We can't have it both ways (originally published August 3, 2005)

This country was founded by a bunch of rebels. People who decided that they didn't like the way things were and were going to do something about it. They took power into their own hands, lead their people against an oppressor and voila, the United States of America was born. Since then we have lived in a culture of taking charge. This is all well and good but it has just occured to me, as I watched the preview for "V is for Vendetta," (starring my future bride Natlie Portman) that we want to have our cake and eat it too.
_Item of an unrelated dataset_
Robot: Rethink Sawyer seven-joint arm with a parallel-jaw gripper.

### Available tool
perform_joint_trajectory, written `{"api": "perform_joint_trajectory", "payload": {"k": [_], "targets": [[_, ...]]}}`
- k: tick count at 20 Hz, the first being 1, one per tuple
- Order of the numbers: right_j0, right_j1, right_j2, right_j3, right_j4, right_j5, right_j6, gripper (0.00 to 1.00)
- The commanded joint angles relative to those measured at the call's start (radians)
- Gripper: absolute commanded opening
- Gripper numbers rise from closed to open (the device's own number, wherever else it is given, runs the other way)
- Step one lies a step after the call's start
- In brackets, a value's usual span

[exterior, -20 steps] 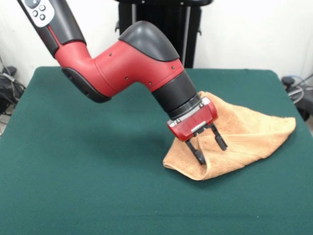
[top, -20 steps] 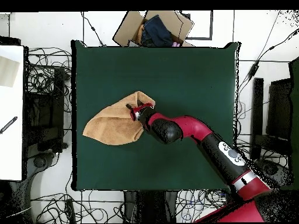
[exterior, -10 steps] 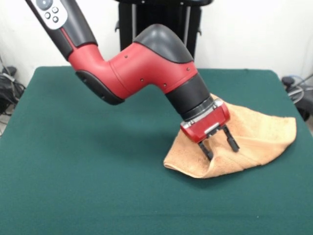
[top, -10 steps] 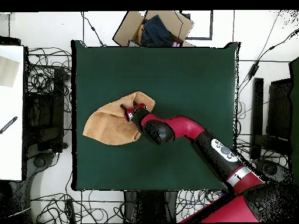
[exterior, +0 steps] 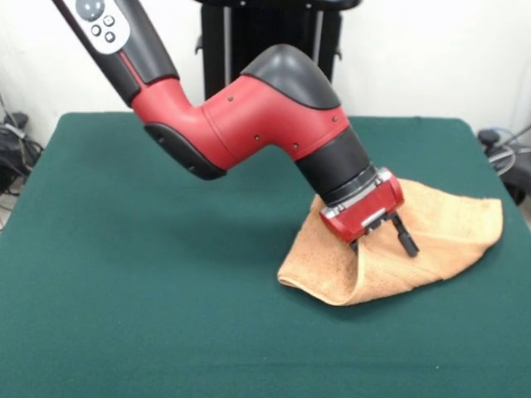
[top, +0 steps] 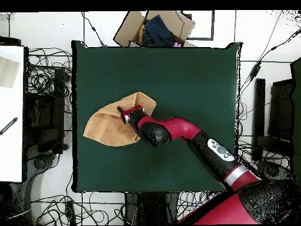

The main character, V, uses his masked identity to run fear through his totalitarian government of the future. He says, "You may destroy me but I am an idea and ideas cannot be broken." And this is something we believe in because we believe in freedom. We believe in freedom and the idea of it, it's our "inalienable right." But look at Al Qaeda. It has become an idea. It is no longer about one man, it is about an idea. We can destroy the men who follow this idea of Islamic Radicalism. But what could kill the idea behind them? If we are to answer that question we must ask it of ourselves. What could kill our ideas? What is it that holds us together, that makes us, as a whole, stronger than the sum of our parts? Because we would fight, or at least still say we would, for something worth dying for, as these suicide bombers do every day now in Iraq. I cannot believe that were it not reversed and there were a few "freedom warriors" out there in a world filled of Islamic fundamentalists that we would resort to no less than what this V character does in the movie, really what these terrorists to every day. Why? Because the playing fields are not level. Does it make their tactics unjust? I don't think it is a matter of just or unjust, it is a matter of the tools at hand. The only level playing field, the only fair fight is in the minds of both of our peoples. Our ideas vs. their ideas. What would stop us? What would convince us to change our minds? When we are able to not necessarily answer that question, but at least ask it, then we can ask it of these radicals and start our way to winning the real war, the war of ideas.